I think you need to discuss what should be accepted from all the kids, you can't have one set of rules for yours and another for DSD. If he won't change his ways then I'd leave him.
I also agree that some of the behaviour you described is just creepy
Putting sudocream on an 8 year old's bottom doesn't sound right to me. She should have charge of the sudocream herself at that age. Jumping in the bed in your place is natural enough but it's not on for your DP to allow it if you're not happy with it. It doesn't sound as if he values your feelings very much
If my DSC's had made comments like that to me they would only have been made once...
Wrong on so so many levels.
As a SM (and a SC) I would find much of this totally unacceptable.
Fine to the occasional bit of spoiling and cuddling, I'd pick my battles over food (have been there with DSD and my own DD to an extend). Tolerating any kind of back chat - no way whatsoever.
The sudocrem bit would make me uncomfortable, she could be doing that herself really.
Your DP needs to grow a spine and do some more reasonable parenting. However, I do think that ought to include time they get to spend by themselves.
I've never been comfortable with my DSC's coming in for morning cuddles either.
The more I think about it the more I think the sudocream thing is weird. DSD is 7 and she now gets shy about her body, likes privacy when she goes to the loo or getting dressed etc. I was the same when I was that age, I liked baths by myself and then my dad would just wash my hair for me.
I'm sure if DSD got a sore bum she'd be putting cream on herself, I think she'd have to be in agony before she'd ask DP to do it.
It sounds like she likes being looked after, being babied etc
Why are you with your DP?
I think your problem lies with him, not the child.
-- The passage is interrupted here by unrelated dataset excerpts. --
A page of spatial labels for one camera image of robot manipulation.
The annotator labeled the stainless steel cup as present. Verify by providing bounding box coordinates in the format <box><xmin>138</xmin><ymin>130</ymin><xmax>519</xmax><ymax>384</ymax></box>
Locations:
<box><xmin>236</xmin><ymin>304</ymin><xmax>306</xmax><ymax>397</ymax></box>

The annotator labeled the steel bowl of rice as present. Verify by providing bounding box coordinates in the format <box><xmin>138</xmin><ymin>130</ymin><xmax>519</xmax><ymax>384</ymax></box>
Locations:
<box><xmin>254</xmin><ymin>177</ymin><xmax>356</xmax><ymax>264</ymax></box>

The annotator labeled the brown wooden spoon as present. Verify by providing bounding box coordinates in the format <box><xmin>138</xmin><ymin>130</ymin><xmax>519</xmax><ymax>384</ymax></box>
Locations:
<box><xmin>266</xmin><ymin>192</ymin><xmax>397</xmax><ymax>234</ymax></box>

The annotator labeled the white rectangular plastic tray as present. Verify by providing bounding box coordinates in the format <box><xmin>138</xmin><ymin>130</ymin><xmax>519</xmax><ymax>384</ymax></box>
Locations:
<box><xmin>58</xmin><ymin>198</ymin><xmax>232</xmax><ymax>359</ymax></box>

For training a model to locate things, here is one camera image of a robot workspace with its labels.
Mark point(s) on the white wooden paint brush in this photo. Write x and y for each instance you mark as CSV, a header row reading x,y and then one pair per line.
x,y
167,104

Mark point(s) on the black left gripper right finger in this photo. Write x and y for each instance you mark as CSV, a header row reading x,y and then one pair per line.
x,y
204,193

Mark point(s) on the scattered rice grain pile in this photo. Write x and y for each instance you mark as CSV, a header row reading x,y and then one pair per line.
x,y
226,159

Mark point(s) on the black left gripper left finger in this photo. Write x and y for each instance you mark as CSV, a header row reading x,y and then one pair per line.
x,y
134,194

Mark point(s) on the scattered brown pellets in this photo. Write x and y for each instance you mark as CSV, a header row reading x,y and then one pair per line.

Are you certain he's not sexually abusing her? Even if she's asking him to put the cream on, she's 8FFS why does he do it?
The morning cuddles and the cream thing sound weird to me on their own the other behaviour would annoy the hell out of me and I wouldn't tolerate it!
He sounds like a knob and the litter thing is vile!
before you said about teh sudocream and secret cuddles i was going to tell you that you should end it with him as i couldn'tcope with the hypocrisy but after you revealed that i think i would be more worried about possible abuse! have you ever questioned why this happens?
Wtf? Run away very fast.
Him putting sudocrem on her privates is not ok. My dh would not do that for our 4yo, he would out the cream on her fingers and tell her to apply it herself.
Putting the mcd litter out of the window just shows that your dp is a shit person.
You are all acting as if the sudocream/cuddles issue is being caused by the child ? If all this is true OP, alarm bells would be ringing and I would be seriously concerned about the welfare of that little girl. Is she being abused by her father?
I agree nilelt, some of the replies here are pretty disturbing.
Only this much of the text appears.